Song Yuqi, Siriwardane Edirisuriya M Dilanga, Zhao Yong, Hu Jianjun
Department of Computer Science and Engineering, University of South Carolina, Columbia, South Carolina 29201, United States.
ACS Appl Mater Interfaces. 2021 Nov 17;13(45):53303-53313. doi: 10.1021/acsami.1c01044. Epub 2021 May 13.
Two-dimensional (2D) materials have emerged as promising functional materials with many applications such as semiconductors and photovoltaics because of their unique optoelectronic properties. Although several thousand 2D materials have been screened in existing materials databases, discovering new 2D materials remains challenging. Herein, we propose a deep learning generative model for composition generation combined with a random forest-based 2D materials classifier to discover new hypothetical 2D materials. Furthermore, a template-based element substitution structure prediction approach is developed to predict the crystal structures of a subset of the newly predicted hypothetical formulas, which allows us to confirm their structure stability using DFT calculations. So far, we have discovered 267 489 new potential 2D materials compositions, where 1485 probability scores are more then 0.95. Among them, we have predicted 101 crystal structures and confirmed 92 2D/layered materials by DFT formation energy calculation. Our results show that generative machine learning models provide an effective way to explore the vast chemical design space for new 2D materials discovery.
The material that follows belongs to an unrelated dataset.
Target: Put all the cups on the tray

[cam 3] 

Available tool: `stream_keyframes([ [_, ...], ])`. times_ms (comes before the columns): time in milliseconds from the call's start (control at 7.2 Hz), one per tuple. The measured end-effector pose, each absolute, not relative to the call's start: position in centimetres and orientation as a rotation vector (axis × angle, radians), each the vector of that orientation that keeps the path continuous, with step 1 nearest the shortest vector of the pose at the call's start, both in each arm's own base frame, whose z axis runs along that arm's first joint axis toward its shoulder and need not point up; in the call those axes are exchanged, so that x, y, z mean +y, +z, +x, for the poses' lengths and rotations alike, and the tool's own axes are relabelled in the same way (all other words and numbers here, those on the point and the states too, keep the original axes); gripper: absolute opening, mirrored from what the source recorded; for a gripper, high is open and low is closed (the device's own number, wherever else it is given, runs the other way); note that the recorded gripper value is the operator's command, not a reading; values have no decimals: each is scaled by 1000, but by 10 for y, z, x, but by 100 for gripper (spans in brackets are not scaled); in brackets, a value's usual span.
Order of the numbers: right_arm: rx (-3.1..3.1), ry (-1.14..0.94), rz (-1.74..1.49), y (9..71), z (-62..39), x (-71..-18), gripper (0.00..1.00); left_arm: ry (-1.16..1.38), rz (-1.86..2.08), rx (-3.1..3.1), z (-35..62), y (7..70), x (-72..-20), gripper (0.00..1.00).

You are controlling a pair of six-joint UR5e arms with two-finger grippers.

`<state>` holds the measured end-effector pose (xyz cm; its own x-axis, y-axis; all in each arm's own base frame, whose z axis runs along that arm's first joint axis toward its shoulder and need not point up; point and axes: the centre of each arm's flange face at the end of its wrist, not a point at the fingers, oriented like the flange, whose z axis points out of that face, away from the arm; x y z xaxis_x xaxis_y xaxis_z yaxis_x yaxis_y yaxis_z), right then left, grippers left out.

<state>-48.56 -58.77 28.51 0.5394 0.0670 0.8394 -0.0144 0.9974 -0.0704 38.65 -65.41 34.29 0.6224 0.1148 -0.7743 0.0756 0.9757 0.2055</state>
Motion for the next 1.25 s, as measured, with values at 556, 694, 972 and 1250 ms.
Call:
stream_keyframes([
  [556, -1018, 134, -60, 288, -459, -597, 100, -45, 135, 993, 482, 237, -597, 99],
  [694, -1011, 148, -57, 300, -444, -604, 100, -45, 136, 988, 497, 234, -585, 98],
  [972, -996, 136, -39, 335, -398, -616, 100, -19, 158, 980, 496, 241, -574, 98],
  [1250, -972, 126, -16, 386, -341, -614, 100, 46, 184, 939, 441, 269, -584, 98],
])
二维(2D)材料因其独特的光电特性,已成为具有诸多应用(如半导体和光伏领域)的有前景的功能材料。尽管在现有材料数据库中已筛选出数千种二维材料,但发现新型二维材料仍然具有挑战性。在此,我们提出一种用于成分生成的深度学习生成模型,并结合基于随机森林的二维材料分类器,以发现新的假设二维材料。此外,还开发了一种基于模板的元素替代结构预测方法,用于预测新预测的假设化学式子集的晶体结构,这使我们能够通过密度泛函理论(DFT)计算来确认其结构稳定性。到目前为止,我们已经发现了267489种新的潜在二维材料成分,其中1485个概率分数大于0.95。在这些成分中,我们预测了101种晶体结构,并通过DFT形成能计算确认了92种二维/层状材料。我们的结果表明,生成式机器学习模型为探索用于发现新型二维材料的广阔化学设计空间提供了一种有效方法。